Here are my thoughts on your post.
Jhana4 wrote:In the few weeks I have been here I have been surprised to find many westerners who have taken on the religious beliefs of Buddhism. I don't mean some of the more sober, rational views that seem connect with ordinary life.
Do realize how conceited this sounds? Are you are the arbiter of what is sober and rational?
Jhana4 wrote:It would make more sense to come across intelligent, thoughtful, otherwise modern Asians doing this. You grow up in a culture where a set of beliefs are dominant and those beliefs seep into you, giving you a propensity to accept them.
You take it for granted that these things are accepted out of something other than a mere societal indoctrination? This seems like pure hubris to me.

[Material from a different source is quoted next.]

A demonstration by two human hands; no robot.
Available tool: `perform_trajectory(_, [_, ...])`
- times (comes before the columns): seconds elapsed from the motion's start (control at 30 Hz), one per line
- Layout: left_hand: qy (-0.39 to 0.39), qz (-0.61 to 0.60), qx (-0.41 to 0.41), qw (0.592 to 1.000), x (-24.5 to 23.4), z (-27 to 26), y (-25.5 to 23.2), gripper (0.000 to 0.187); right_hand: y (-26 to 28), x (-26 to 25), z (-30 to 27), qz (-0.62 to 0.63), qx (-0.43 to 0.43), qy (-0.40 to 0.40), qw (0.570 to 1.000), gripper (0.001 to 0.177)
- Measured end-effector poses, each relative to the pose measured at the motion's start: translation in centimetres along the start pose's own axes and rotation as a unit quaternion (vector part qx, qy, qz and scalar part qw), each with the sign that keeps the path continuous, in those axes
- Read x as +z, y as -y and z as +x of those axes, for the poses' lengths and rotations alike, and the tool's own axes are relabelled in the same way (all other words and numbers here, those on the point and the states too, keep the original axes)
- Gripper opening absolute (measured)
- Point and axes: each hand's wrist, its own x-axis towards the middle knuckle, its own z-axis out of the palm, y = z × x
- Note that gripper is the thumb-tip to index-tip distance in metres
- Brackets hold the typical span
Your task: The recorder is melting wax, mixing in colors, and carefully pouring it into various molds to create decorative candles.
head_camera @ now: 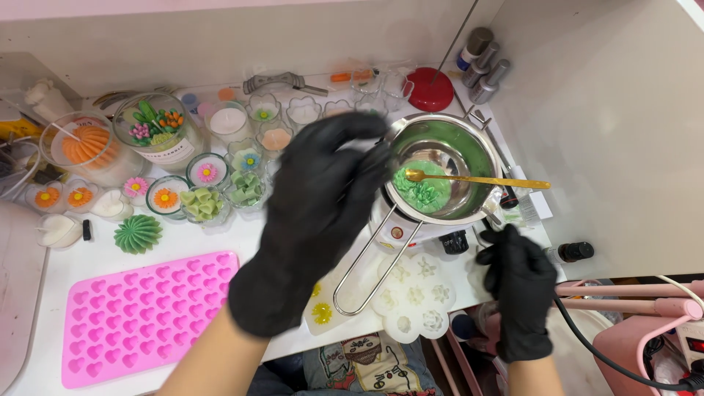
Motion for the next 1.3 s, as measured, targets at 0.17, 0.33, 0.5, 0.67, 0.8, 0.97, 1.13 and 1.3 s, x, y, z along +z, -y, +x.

Jhana4 wrote:I think human beings have a drive toward "religion", by that I mean having/making a mental map of the world, a map they can relate to and one that offers some comfort.
These "Mental Maps" come in all shapes and sizes and "religion" is but one kind.

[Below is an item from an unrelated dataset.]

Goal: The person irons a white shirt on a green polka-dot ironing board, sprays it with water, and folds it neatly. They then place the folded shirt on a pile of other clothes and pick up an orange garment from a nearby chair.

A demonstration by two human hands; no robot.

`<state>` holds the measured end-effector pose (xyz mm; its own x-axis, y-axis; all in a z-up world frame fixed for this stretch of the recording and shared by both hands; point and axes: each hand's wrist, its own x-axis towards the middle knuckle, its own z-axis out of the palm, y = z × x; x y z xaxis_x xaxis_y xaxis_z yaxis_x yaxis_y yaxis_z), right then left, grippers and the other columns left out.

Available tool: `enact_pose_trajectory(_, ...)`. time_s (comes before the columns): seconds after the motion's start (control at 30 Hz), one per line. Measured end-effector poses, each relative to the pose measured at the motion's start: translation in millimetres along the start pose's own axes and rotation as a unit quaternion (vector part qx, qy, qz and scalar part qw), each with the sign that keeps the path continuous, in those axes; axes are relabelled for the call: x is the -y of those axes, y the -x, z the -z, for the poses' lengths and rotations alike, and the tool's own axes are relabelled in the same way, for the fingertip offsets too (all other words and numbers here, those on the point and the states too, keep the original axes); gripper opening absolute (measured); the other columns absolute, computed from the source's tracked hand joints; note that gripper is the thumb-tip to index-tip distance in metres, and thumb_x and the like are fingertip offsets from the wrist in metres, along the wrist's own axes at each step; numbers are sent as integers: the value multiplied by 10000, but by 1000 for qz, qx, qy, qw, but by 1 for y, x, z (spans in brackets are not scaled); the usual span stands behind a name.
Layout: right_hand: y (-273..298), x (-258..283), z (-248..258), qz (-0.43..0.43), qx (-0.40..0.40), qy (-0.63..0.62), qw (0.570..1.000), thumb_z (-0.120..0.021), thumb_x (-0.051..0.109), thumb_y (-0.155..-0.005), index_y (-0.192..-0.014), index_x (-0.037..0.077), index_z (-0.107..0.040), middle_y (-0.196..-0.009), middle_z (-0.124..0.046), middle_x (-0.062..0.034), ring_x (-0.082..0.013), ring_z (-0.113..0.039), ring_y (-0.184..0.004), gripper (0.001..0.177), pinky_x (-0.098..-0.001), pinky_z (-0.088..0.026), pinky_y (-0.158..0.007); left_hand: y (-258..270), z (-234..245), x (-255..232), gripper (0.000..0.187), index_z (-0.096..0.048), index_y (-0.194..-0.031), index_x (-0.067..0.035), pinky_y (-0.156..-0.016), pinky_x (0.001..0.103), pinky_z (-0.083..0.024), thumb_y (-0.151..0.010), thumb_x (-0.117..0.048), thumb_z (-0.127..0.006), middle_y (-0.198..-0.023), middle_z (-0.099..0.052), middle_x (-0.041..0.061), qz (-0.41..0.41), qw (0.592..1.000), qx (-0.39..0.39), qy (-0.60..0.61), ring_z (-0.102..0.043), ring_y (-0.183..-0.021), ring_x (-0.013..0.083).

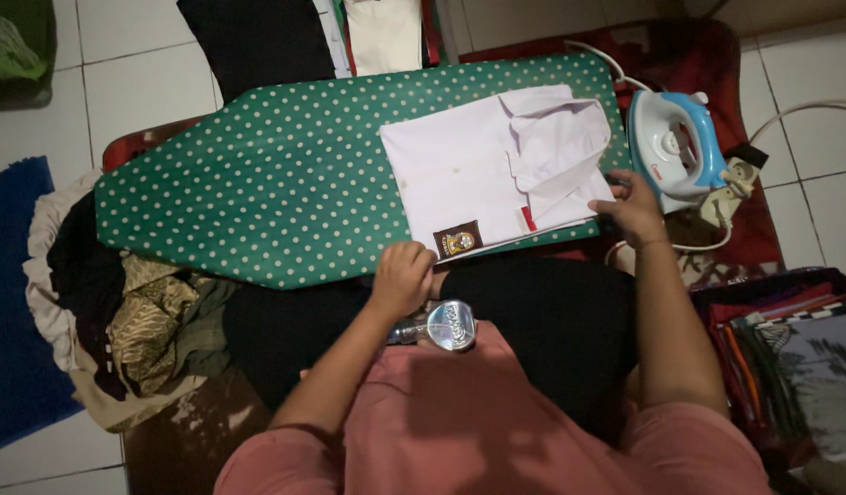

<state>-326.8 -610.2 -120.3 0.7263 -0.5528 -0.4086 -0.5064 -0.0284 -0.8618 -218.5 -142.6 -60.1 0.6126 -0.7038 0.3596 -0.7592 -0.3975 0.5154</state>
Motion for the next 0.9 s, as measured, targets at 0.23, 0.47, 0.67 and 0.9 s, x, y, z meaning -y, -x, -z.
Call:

Jhana4 wrote:I also think, like S.N. Goenka ( who would not agree with these thoughts ), that people are wrongfully impressed by sensations. Sensations are just sensations. Sensations are not descriptions of reality. Just because a person is depressed doesn't mean their life is that bad. Just because a person feels confident, doesn't mean s/he has ability. That is just how they feel.
My opinion is that many people think If they feel something, they have found something real.

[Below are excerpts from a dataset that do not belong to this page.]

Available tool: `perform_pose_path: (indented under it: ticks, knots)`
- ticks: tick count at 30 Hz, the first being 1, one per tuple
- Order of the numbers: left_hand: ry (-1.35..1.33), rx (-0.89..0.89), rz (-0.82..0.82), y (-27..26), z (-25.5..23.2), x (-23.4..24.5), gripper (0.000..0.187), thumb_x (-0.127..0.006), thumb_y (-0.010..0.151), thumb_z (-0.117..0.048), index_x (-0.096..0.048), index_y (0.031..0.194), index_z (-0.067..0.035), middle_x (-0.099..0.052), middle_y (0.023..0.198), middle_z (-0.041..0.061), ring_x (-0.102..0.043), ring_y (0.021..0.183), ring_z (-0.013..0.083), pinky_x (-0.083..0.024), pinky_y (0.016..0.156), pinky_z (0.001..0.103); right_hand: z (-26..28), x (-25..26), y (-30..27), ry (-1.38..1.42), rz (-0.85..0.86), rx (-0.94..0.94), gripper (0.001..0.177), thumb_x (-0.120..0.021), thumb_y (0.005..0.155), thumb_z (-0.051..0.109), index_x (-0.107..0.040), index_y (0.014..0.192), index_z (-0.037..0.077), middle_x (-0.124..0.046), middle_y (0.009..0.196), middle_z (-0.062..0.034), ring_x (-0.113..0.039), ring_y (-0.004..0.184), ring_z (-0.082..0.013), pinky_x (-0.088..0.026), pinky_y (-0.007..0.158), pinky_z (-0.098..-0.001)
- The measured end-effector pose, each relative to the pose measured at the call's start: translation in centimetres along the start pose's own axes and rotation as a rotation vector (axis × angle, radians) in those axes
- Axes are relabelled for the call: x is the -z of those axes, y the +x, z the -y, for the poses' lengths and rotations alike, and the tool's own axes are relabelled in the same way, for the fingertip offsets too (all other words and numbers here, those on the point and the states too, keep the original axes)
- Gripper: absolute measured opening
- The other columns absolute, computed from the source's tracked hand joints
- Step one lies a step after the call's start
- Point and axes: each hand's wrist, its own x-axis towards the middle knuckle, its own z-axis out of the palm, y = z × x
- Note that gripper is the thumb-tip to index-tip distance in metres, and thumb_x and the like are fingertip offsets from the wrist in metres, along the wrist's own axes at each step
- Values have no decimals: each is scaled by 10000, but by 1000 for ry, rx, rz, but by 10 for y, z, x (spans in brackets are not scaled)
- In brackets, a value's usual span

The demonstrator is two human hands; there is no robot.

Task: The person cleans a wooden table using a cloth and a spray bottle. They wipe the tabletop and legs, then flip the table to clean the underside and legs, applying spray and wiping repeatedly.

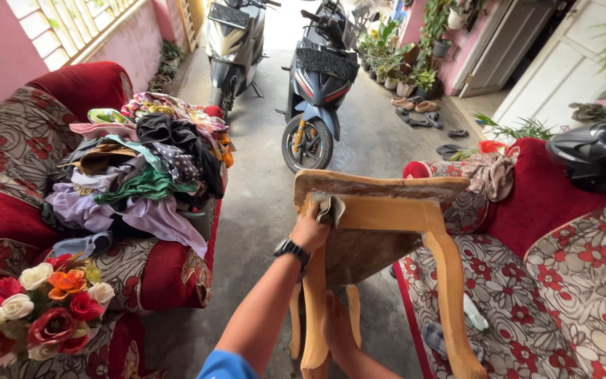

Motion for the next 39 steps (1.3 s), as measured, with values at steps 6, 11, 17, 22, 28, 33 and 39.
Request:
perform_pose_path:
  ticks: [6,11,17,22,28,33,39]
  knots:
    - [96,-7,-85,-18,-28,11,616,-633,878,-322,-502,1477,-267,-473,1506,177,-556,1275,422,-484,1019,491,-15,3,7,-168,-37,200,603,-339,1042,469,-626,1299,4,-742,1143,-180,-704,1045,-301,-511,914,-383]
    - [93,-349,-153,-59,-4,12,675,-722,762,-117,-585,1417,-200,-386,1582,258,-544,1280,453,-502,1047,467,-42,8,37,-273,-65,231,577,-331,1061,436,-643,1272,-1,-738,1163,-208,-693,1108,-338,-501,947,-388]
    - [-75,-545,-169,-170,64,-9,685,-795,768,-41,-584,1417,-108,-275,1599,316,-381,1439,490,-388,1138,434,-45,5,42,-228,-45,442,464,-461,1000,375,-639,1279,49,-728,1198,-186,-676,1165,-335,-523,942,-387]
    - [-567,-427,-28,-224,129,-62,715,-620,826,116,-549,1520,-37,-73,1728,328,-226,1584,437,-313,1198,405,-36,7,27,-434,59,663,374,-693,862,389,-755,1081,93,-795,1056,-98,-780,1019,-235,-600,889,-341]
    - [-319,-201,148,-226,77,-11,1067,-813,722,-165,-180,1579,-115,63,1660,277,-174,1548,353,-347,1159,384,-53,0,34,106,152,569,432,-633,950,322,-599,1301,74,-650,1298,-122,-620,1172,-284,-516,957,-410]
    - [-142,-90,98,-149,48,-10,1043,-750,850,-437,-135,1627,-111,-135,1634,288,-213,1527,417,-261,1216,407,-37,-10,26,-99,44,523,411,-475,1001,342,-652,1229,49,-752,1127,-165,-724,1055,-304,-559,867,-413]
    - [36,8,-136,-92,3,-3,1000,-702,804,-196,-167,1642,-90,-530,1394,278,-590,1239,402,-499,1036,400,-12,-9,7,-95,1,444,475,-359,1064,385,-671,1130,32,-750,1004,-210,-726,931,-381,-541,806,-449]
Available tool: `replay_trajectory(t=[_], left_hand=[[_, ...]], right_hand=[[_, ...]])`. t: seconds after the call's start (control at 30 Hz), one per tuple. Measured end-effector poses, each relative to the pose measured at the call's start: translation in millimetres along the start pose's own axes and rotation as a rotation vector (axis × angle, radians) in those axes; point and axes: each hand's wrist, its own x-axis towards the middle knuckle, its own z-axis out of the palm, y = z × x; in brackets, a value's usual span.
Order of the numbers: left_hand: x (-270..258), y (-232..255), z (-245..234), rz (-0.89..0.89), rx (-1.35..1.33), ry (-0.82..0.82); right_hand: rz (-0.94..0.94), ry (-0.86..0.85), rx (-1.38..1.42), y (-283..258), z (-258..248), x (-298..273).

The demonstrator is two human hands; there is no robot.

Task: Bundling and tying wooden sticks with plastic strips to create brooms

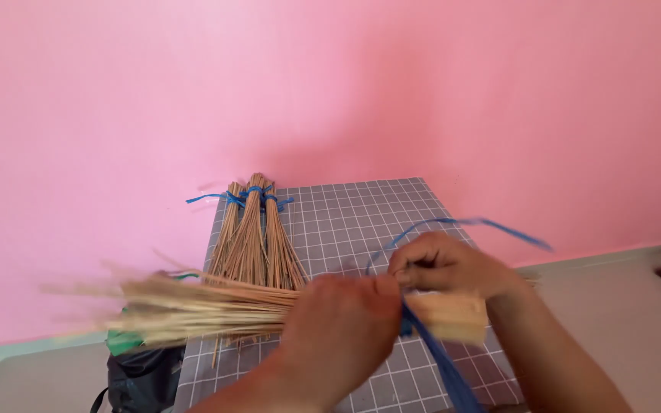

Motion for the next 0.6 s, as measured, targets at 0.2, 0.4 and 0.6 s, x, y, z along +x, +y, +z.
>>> replay_trajectory(t=[0.2,0.4,0.6], left_hand=[[8.5,-24.2,2.5,-0.184,0.261,0.104],[7.9,-80.1,68.5,-0.457,0.345,-0.506],[-21.7,-36.3,82.0,-0.067,0.349,-0.642]], right_hand=[[0.389,0.378,-0.214,21.5,70.3,-18.6],[0.27,0.151,-0.917,-45.2,89.0,-30.8],[0.05,0.247,-1.078,-60.7,45.7,-25.0]])
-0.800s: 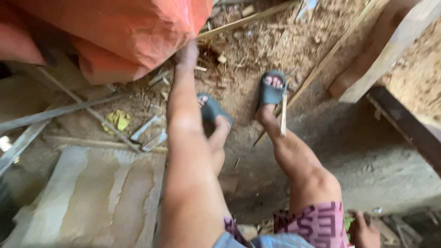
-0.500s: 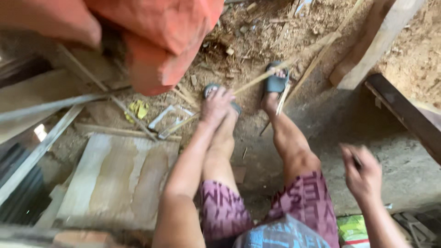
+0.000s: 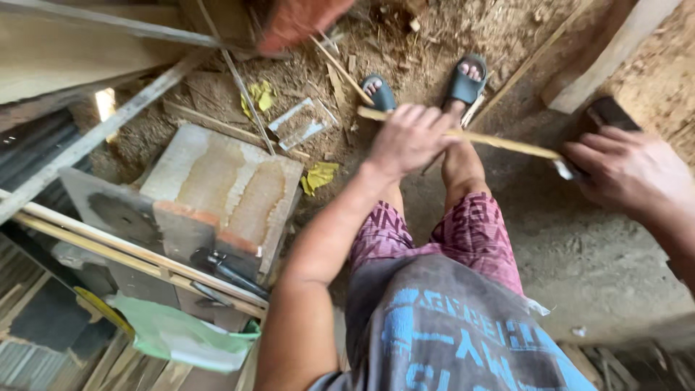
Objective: The person picks up a small wooden stick and a metal hand plane, then repeatedly rubs the plane's blade against a sharpening stone mounted on a workbench. The person adjusts the plane and continues sharpening the blade.
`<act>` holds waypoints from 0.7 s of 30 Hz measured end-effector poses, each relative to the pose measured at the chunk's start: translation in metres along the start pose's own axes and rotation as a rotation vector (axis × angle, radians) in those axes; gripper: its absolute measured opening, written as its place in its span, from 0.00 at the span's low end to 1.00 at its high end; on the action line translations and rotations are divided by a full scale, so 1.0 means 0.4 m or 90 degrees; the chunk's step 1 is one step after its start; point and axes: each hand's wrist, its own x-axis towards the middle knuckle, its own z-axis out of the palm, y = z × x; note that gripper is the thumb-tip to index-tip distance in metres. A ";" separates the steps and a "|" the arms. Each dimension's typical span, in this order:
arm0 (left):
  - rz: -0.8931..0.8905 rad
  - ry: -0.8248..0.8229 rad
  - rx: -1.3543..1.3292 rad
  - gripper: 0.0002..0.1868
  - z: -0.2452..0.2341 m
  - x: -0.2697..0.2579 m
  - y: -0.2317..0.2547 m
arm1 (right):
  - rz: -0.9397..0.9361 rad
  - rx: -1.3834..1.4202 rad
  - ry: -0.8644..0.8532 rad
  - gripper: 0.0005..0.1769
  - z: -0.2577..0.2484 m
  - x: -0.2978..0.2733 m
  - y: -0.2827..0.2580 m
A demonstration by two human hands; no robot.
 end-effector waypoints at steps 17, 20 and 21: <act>0.167 -0.139 0.108 0.27 -0.419 -0.027 0.239 | 0.164 0.307 0.066 0.13 0.014 -0.340 -0.320; 0.123 -0.136 0.046 0.26 -0.381 -0.026 0.295 | 0.221 0.252 0.124 0.10 0.029 -0.355 -0.327; 0.092 -0.148 0.000 0.23 -0.362 -0.027 0.312 | 0.235 0.232 0.120 0.11 0.031 -0.366 -0.326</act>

So what do these feelings mean? You have not said much here but I cant say I disagree.
Jhana4 wrote:I'm guessing these two things are behind "the new orthodoxy/myth set" of most Westerners ( may not be true for everyone ). I've experienced many powerful sensations through meditation over the years. I've read some of the less questionable ( by western secular standards) Buddhist beliefs and I have felt a psychological/emotional gravity towards calling myself a Buddhist when combined with those strong sensations giving a "sense of reality" to things.
Lets talk about the questions more and take less for granted shall we.
Jhana4 wrote:I also think many westerners reconcile with some of the more unfounded beliefs of Buddhism by using generous interpretations of those beliefs. I've been finding this harder to do by actually reading the suttas and seeing what is emphasized there.
They are Buddhists because they strive to realize what the Buddha realized. Not necessarily because they take everything the Suttas say as fact. Here again you seem to presume that you know what is "unfounded".
Jhana4 wrote:I realize things get lost in translation, but even allowing for that I just have not been able to find support in the suttas for the cool sounding interpretations westerners have.
No offense or disrespect to anyone. I'm just thinking out loud and I put this thread in a section reserved for provocative topic
Im not sure you understand these "cool sounding interpretations" much less the suttas which might support them.
I am not offended in the least. I just thought I would give you my honest impression of your post.